───── Collected material

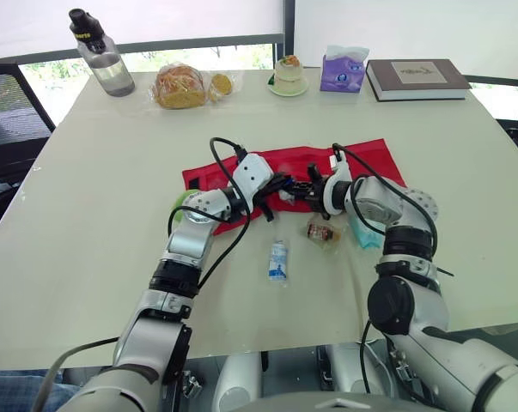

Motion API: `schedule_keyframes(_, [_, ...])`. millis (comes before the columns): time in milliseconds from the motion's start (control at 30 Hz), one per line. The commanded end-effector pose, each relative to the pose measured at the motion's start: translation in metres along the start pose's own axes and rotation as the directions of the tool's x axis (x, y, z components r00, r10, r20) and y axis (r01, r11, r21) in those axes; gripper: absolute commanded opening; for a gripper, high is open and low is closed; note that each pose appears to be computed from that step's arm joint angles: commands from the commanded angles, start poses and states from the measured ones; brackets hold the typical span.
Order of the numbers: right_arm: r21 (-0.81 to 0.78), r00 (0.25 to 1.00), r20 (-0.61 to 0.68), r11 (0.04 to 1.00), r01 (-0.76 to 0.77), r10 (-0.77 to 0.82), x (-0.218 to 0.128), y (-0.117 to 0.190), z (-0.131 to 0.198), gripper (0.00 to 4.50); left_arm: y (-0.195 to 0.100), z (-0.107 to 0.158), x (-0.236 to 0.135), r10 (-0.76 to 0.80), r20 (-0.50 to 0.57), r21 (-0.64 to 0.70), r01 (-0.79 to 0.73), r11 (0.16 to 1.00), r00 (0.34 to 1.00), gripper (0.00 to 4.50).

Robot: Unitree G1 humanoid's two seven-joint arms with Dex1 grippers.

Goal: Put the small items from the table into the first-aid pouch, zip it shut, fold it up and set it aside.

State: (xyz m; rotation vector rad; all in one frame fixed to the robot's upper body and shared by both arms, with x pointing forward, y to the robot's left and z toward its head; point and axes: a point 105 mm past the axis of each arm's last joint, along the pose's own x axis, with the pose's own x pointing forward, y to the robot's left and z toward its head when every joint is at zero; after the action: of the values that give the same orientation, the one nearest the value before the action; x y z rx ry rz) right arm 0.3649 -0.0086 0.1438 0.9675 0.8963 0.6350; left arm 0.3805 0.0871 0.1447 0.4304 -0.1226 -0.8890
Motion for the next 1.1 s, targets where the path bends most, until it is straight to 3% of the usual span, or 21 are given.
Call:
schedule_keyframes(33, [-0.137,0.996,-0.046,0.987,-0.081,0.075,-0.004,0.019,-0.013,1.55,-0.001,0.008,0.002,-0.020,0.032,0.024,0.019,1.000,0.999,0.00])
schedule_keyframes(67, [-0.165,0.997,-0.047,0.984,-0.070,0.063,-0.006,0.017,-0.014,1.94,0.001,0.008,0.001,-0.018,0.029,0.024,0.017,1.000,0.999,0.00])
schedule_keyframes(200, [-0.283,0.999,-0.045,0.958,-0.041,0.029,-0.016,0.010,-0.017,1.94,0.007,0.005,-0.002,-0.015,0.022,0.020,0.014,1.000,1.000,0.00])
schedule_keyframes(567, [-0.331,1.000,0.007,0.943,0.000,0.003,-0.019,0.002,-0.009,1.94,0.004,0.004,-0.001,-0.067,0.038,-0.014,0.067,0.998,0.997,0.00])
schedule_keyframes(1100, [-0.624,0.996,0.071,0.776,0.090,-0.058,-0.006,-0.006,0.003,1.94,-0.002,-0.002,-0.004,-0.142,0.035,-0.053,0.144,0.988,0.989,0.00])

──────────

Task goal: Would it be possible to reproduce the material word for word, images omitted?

Answer box:
Motion API: `schedule_keyframes(_, [_, ...])`. millis (comes before the columns): time in milliseconds from the motion's start (control at 30 Hz), one per line. The commanded end-effector pose, each relative to the pose measured at the motion's start: translation in metres along the start pose's own axes and rotation as the directions of the tool's x axis (x, y, z components r00, r10, r20) and y axis (r01, r11, r21) in those axes; gripper: absolute commanded opening; for a gripper, high is open and low is closed; note that each pose appears to be computed from that step's arm joint angles: commands from the commanded angles, start poses and states from the measured ones; brackets hold the typical span.
Order of the numbers: right_arm: r21 (-0.81 to 0.78), r00 (0.25 to 1.00), r20 (-0.61 to 0.68), r11 (0.04 to 1.00), r01 (-0.76 to 0.77), r10 (-0.77 to 0.82), x (-0.218 to 0.128), y (-0.117 to 0.190), z (-0.131 to 0.198), gripper (0.00 to 4.50); left_arm: y (-0.195 to 0.100), z (-0.107 to 0.158), x (-0.236 to 0.135), r10 (-0.76 to 0.80), r20 (-0.50 to 0.57), r21 (-0.64 to 0.70), r01 (-0.79 to 0.73), r11 (0.16 to 1.00), r00 (0.34 to 1.00), gripper (0.00 to 4.50).

Robot: Unitree G1 humanoid's two seven-joint arms with Dex1 grippers.

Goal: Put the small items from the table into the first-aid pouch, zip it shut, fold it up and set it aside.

State: (xyz m; rotation vector rad; all in one frame fixed to the robot's upper body and shared by both arms, with x pointing forward, y to the robot's left and z toward its head; point and axes: a point 105 mm past the axis of each arm's last joint, along the pose's own x axis, with the pose's own x pointing forward, y to the robot's left and z toward its head when every joint is at zero; after the action: of the values that give the same orientation, the one nearest the value before the action; x y z rx ry rz) right arm 0.3649 -0.0086 0.1438 0.9675 0.8963 0.6350; left arm 0.3805 0.0871 0.1447 0.4304 -0.1226 -0.8890
Motion for the next 1.1 s, targets where the path bends most, until it is straight to 3% of the usual span, or 21 are given.
Call:
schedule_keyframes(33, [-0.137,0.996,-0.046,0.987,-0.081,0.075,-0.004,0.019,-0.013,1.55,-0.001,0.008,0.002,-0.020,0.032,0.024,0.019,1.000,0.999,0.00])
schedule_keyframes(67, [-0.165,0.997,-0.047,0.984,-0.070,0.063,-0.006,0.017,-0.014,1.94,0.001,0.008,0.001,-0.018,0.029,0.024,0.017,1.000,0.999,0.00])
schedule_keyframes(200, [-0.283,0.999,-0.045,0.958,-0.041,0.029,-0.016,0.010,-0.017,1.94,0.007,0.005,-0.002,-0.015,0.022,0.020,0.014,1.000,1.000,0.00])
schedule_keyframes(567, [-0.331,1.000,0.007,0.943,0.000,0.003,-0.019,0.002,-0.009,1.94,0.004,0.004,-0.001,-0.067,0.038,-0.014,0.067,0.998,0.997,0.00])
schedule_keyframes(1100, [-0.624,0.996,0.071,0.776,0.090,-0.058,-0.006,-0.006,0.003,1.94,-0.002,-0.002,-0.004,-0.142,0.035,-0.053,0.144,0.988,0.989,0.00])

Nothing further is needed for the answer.